如何打印 YAML 字符串的特定部分答案

【问题标题】：How do I print a specific part of a YAML string如何打印 YAML 字符串的特定部分
【发布时间】：2019-09-24 16:13:55
【问题描述】：

我的 YAML 数据库：

left:
  - title: Active Indicative
    fill: "#cb202c"
    groups:
      - "Present | dūc[ō] | dūc[is] | dūc[it] | dūc[imus] | dūc[itis] | dūc[unt]"

我的 Python 代码：

import io
import yaml

with open("C:/Users/colin/Desktop/LBot/latin3_2.yaml", 'r', encoding="utf8") as f:
    doc = yaml.safe_load(f)
txt = doc["left"][1]["groups"][1]
print(txt)

【问题讨论】：

从txt提取[ ]里面的文字怎么样？
我该怎么做？
这根本不是 YAML 特有的——毕竟，您已经从较大的结构中提取了要拆分的字符串；它是 YAML 中的单个字符串，因此在 Python 中将其转换为单个字符串是 YAML 解析器的职责。如果您只是将字符串 'Present | dūc[ō] | dūc[is] | dūc[it] | dūc[imus] | dūc[itis] | dūc[unt]' 作为输入，而将 YAML 部分完全排除在外，那么您仍然会遇到完全相同的问题（但混合的不相关/复杂因素更少）。
...关于这一点，请注意minimal reproducible example 指南——我们确实要求最少个问题，尽可能简化，同时仍然允许复制和测试手头的问题。
...也就是说，您确定要在索引时使用[1]s 而不是[0]s？请记住，[1] 是列表中的 second 元素； [0] 是第一个。

标签： python yaml pyyaml

【解决方案1】：

我没有 PyYaml 解决方案，但如果你已经有了 YAML 文件中的字符串，你可以使用 Python 的 regex 模块来提取 [ ] 中的文本。

import re

txt = "Present | dūc[ō] | dūc[is] | dūc[it] | dūc[imus] | dūc[itis] | dūc[unt]"

parts = txt.split(" | ")
print(parts)  
# ['Present', 'dūc[ō]', 'dūc[is]', 'dūc[it]', 'dūc[imus]', 'dūc[itis]', 'dūc[unt]']

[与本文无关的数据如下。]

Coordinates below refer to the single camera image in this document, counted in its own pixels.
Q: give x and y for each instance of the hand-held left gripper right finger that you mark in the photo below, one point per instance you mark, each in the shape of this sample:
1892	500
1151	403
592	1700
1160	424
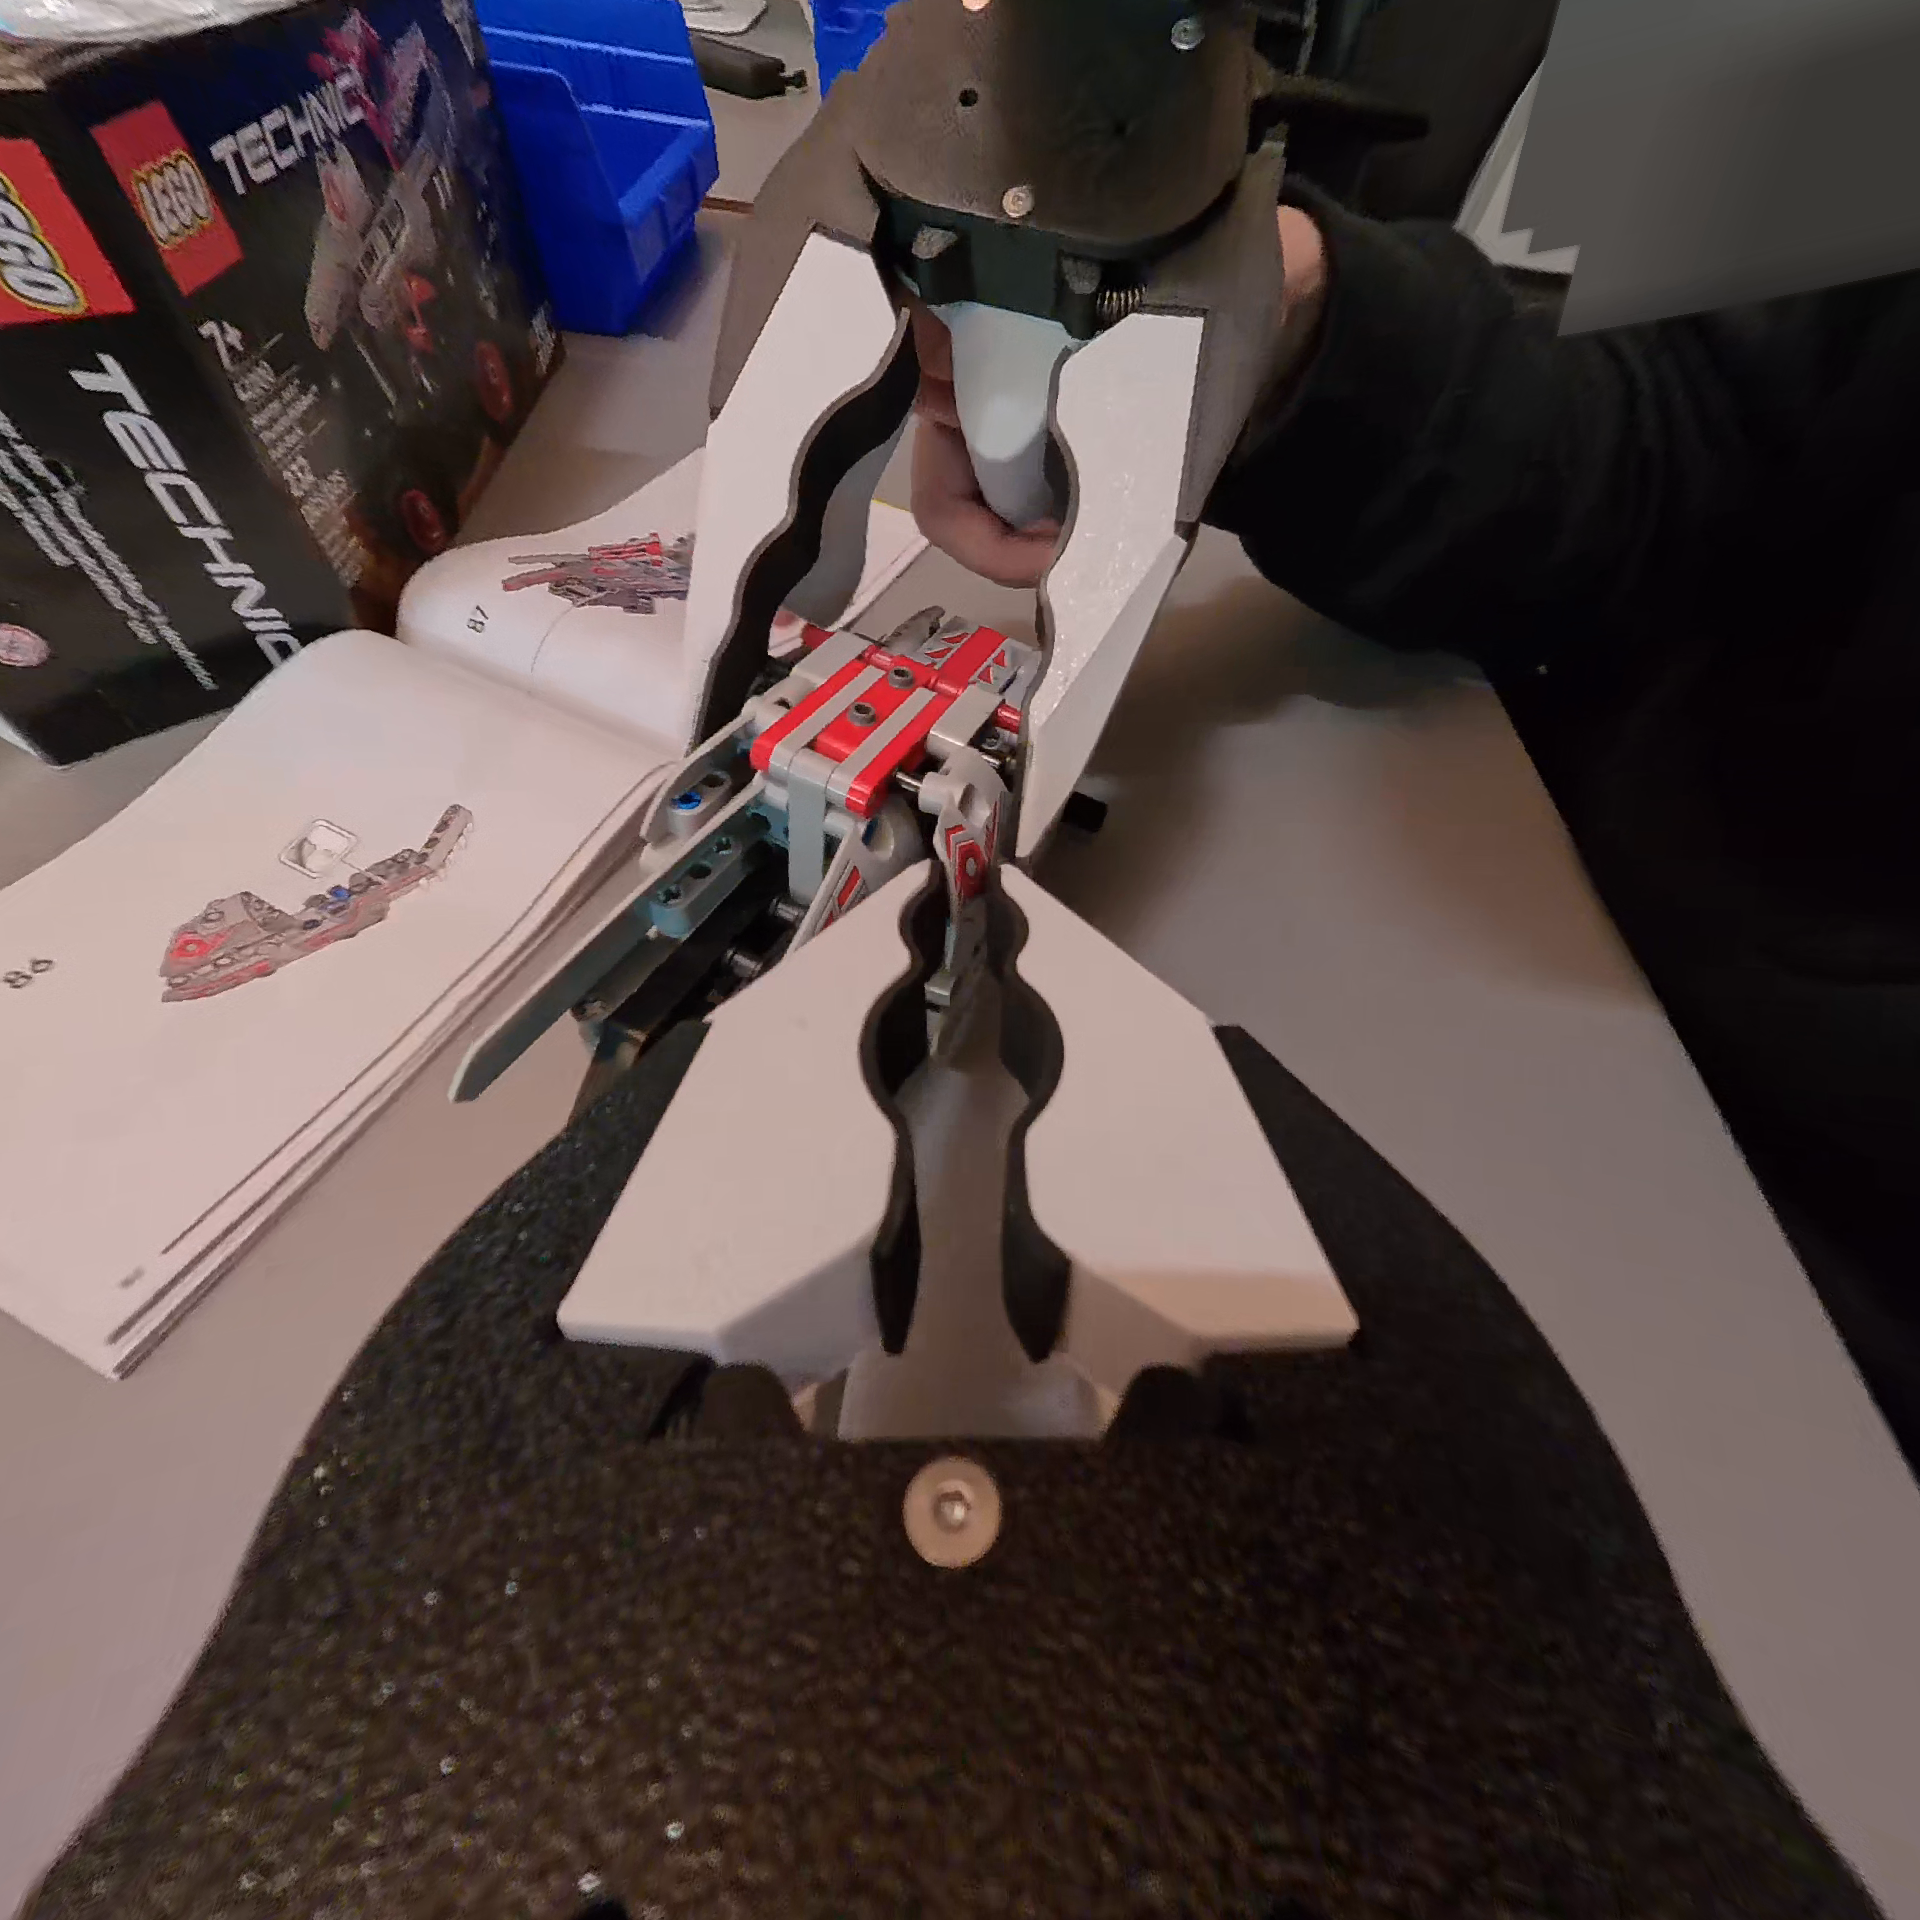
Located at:
1185	1185

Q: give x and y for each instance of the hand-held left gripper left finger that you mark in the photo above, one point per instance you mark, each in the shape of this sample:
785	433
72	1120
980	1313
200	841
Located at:
720	1185

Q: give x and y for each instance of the person's right hand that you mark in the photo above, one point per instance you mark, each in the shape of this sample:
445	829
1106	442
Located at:
967	531

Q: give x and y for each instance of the person's right forearm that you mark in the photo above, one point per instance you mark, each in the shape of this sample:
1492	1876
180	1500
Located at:
1427	450

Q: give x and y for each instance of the white instruction booklet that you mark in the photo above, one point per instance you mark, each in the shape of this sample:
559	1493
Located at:
302	1126

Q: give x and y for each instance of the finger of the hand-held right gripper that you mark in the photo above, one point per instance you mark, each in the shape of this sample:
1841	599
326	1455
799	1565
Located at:
1125	510
767	435

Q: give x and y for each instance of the person's black clothing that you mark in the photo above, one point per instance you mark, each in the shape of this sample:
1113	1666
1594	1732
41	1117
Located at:
1770	975

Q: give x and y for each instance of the toy brick truck model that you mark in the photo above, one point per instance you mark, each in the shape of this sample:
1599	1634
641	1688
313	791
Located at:
857	735

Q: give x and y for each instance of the blue plastic bin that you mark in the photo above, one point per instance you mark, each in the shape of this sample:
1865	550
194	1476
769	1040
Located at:
617	165
857	27

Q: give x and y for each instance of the black toy set box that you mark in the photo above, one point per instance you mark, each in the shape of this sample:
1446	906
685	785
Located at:
180	450

pattern = re.compile("\\[(.*?)\\]")
output = []
for part in parts:
    match = pattern.search(part)
    if match:
        # group(0) is the matched part, ex. [ō]
        # group(1) is the text inside the (.*?), ex. ō
        output.append(match.group(1))
    else:
        output.append(part)

print(" | ".join(output))
# Present | ō | is | it | imus | itis | unt

代码首先将文本拆分为单独的部分，然后循环遍历每个部分 search-ing 以获取模式 [x]。如果找到它，它将从match object 中提取括号内的文本并将其存储在列表中。如果part 与模式不匹配（例如'Present'），它会按原样添加。

最后，将所有提取的字符串join-ed 一起重新构建没有括号的字符串。

编辑基于comment：

如果您只需要[ ] 中的一个字符串，您可以使用相同的正则表达式模式，但在整个txt 上使用findall 方法，这将返回匹配字符串的list em>与它们被发现的顺序相同。

import re

txt = "Present | dūc[ō] | dūc[is] | dūc[it] | dūc[imus] | dūc[itis] | dūc[unt]"

pattern = re.compile("\\[(.*?)\\]")
matches = pattern.findall(txt)
print(matches) 
# ['ō', 'is', 'it', 'imus', 'itis', 'unt']

那么只需使用一些变量从列表中选择一个项目：

selected_idx = 1  # 0-based indexing so this means the 2nd character
print(matches[selected_idx])
# is

【讨论】：

感谢您的回答！我将如何实现这一点，以便输出仅为ō 或is？
澄清：我将如何实现这一点，以便我可以选择是想要第一个选项ō还是第二个选项is？
还不清楚。预期的字符串输出是什么？只是ō 或is？如果您使用我的答案，一旦找到第一个匹配模式，您可以 break 退出循环。
因此，如果变量 == 1，则输出将为 o，但如果变量 == 2，则输出将为 is
@ColinMiller 我编辑了我的答案以展示如何选择一个特定的[x]。